-- Excerpted data follows --
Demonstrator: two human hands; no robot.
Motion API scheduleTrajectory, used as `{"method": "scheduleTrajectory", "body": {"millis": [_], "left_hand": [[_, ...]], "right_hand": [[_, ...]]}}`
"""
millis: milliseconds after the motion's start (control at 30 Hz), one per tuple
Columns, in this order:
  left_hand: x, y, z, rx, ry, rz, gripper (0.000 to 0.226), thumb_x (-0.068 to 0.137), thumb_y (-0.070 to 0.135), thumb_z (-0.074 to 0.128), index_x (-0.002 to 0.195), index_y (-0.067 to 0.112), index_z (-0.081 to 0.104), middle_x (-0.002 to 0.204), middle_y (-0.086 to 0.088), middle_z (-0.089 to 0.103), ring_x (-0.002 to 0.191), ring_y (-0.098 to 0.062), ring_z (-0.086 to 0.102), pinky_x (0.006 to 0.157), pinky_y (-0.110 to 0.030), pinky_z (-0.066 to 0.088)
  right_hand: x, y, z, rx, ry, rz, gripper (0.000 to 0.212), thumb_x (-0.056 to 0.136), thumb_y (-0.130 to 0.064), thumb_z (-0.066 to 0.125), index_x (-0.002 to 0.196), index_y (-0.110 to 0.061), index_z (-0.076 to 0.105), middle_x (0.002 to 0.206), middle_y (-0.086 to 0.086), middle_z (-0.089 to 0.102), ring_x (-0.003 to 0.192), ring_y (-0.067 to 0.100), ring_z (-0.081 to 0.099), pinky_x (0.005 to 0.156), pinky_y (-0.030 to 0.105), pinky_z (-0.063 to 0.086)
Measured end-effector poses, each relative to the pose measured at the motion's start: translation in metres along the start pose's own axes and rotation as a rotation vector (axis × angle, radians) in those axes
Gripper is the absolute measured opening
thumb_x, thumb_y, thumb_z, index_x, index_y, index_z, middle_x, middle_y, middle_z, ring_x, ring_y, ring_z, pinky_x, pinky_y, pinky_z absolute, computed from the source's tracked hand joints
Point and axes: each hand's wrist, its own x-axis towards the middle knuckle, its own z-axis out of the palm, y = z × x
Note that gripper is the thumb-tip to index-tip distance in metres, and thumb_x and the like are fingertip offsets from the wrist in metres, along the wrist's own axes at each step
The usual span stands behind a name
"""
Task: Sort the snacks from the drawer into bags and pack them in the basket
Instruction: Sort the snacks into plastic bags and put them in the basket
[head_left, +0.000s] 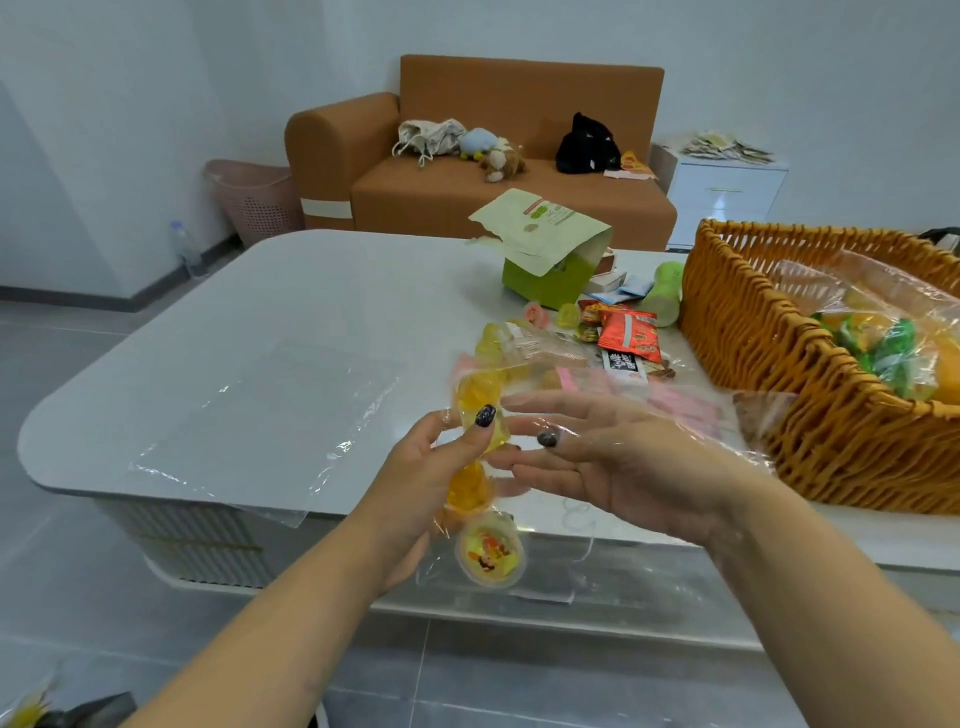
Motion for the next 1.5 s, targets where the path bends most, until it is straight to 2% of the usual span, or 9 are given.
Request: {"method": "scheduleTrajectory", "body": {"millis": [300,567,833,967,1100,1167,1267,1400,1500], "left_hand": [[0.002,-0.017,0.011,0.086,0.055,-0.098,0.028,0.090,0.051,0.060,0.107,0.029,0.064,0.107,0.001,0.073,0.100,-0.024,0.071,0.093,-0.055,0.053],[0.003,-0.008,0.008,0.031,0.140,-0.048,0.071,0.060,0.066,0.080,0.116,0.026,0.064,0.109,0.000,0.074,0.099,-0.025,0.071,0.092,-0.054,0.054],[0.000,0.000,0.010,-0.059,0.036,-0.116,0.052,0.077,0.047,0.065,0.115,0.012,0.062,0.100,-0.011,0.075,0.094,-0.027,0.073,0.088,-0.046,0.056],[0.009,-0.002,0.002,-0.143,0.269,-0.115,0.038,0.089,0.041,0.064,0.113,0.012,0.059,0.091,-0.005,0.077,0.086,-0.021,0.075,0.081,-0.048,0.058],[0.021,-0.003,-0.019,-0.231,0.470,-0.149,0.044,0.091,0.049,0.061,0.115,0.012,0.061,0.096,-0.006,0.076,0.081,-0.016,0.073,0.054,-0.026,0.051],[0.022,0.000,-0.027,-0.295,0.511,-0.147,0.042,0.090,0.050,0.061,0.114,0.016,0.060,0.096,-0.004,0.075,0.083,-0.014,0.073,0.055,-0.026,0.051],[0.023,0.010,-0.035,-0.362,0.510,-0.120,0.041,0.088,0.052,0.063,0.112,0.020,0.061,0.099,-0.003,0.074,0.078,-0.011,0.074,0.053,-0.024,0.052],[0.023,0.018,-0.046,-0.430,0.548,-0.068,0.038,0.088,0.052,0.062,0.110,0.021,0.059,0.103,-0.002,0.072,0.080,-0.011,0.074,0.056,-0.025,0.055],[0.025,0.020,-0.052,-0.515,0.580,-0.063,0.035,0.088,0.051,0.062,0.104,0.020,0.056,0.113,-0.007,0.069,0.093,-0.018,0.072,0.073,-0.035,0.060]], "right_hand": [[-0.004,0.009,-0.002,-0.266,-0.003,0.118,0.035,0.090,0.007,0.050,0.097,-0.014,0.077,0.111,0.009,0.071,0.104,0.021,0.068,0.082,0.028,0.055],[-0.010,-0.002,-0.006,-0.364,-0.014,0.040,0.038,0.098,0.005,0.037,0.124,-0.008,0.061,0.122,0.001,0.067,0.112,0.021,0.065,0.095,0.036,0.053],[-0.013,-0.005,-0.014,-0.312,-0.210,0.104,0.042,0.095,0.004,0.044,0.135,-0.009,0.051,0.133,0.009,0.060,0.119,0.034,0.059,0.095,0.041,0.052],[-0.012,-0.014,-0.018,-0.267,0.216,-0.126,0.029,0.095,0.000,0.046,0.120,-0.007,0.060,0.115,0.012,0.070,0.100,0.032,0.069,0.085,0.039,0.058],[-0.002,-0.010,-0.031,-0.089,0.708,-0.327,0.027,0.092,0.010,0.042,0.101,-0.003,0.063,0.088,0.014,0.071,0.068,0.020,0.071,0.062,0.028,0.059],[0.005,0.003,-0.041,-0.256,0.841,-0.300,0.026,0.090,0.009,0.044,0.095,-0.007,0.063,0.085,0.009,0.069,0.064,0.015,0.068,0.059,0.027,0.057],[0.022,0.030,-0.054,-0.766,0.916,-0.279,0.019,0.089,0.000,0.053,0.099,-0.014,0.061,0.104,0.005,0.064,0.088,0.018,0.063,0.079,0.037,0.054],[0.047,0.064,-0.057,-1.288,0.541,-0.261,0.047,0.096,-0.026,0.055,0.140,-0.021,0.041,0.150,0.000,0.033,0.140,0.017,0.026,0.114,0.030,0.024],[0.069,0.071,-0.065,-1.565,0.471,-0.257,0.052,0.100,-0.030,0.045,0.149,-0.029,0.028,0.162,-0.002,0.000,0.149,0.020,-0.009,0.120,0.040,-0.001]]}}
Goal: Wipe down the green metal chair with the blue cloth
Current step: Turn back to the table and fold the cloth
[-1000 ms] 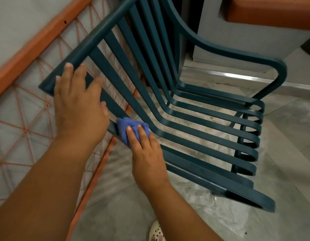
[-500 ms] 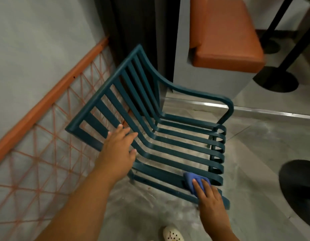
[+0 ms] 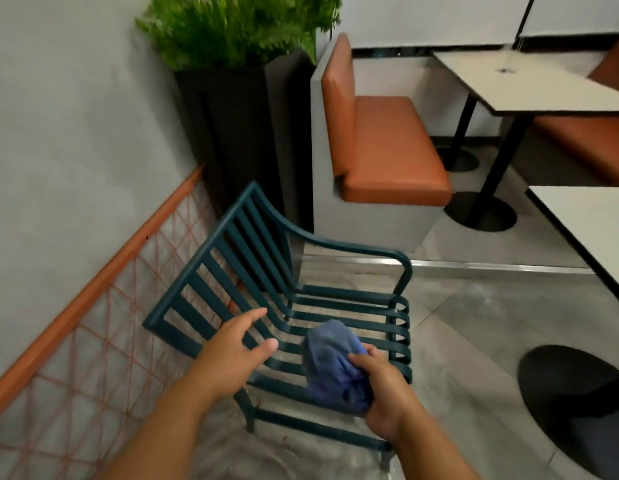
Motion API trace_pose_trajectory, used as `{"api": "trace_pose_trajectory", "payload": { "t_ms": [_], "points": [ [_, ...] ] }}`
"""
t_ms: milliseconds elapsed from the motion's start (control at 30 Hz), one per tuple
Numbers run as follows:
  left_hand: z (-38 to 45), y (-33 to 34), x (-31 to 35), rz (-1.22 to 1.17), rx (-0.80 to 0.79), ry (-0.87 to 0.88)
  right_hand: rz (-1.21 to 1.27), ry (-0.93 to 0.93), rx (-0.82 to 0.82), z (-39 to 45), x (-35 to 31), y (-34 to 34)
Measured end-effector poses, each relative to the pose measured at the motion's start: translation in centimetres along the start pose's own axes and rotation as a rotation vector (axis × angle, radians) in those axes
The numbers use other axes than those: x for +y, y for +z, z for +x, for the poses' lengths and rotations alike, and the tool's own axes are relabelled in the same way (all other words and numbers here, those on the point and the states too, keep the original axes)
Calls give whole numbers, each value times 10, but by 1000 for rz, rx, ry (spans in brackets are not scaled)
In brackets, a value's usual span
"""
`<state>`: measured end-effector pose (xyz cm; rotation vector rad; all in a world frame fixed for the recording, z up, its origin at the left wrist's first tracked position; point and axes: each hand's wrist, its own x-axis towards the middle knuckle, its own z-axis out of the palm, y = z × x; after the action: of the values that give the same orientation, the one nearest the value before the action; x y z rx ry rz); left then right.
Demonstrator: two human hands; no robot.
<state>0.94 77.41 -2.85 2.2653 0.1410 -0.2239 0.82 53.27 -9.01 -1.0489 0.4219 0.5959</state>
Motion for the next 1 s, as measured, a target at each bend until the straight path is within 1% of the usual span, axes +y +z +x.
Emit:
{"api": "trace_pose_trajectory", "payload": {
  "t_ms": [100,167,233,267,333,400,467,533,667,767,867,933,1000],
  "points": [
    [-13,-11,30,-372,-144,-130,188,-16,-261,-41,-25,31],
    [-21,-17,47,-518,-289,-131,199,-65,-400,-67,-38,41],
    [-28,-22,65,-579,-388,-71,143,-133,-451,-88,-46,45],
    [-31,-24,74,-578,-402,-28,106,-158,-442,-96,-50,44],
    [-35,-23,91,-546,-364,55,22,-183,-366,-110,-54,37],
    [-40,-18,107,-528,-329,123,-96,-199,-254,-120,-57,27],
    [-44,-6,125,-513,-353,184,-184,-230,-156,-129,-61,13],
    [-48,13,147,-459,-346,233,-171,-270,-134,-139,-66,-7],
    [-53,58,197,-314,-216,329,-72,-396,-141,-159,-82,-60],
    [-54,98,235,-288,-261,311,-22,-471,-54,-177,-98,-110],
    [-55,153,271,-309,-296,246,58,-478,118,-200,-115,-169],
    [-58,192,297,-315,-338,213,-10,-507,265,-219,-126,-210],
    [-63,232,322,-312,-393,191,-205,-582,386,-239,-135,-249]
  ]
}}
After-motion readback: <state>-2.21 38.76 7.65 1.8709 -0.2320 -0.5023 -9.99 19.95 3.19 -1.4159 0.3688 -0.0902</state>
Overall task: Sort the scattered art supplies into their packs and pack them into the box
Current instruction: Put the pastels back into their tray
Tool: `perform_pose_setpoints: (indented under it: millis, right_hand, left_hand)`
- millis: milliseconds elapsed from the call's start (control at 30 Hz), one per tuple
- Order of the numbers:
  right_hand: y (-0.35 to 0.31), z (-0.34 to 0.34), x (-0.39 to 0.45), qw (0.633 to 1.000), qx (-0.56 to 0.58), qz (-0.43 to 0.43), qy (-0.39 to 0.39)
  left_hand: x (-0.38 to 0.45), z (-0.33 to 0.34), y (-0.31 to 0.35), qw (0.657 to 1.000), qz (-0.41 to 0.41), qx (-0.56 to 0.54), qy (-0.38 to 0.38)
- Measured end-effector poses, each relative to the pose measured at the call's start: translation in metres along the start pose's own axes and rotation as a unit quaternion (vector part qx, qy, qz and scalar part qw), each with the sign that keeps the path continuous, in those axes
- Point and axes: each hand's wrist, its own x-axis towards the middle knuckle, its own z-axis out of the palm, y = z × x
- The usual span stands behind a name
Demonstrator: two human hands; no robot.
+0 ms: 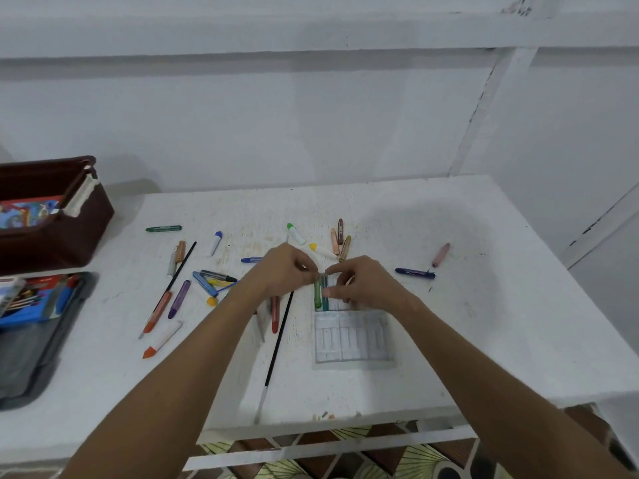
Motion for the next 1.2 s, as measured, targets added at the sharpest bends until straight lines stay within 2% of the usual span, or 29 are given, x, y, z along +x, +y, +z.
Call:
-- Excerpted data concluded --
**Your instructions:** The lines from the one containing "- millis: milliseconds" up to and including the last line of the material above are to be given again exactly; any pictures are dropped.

**Reply:**
- millis: milliseconds elapsed from the call's start (control at 30 Hz), one per tuple
- Order of the numbers:
  right_hand: y (-0.35 to 0.31), z (-0.34 to 0.34), x (-0.39 to 0.45), qw (0.633 to 1.000), qx (-0.56 to 0.58), qz (-0.43 to 0.43), qy (-0.39 to 0.39)
  left_hand: x (-0.38 to 0.45), z (-0.33 to 0.34), y (-0.31 to 0.35), qw (0.657 to 1.000), qz (-0.41 to 0.41), qx (-0.56 to 0.54), qy (-0.38 to 0.38)
- Measured end-effector poses, each relative to the pose measured at the call's start: translation in metres along the start pose's own axes and rotation as a unit quaternion (vector part qx, qy, qz and scalar part qw), each with the sign that keeps the path continuous, in those axes
- Point and axes: each hand's wrist, its own x-axis towards the middle knuckle, its own z-axis out of the palm, y = z × x
- The usual span stands behind a name
Demonstrator: two human hands; no robot.
+0 ms: 
Motion for the next 1.2 s, as measured, targets added at the sharpest bends until straight lines stay within 2% of the usual span, or 29 are given, x, y, z along +x, +y, +z.
Call:

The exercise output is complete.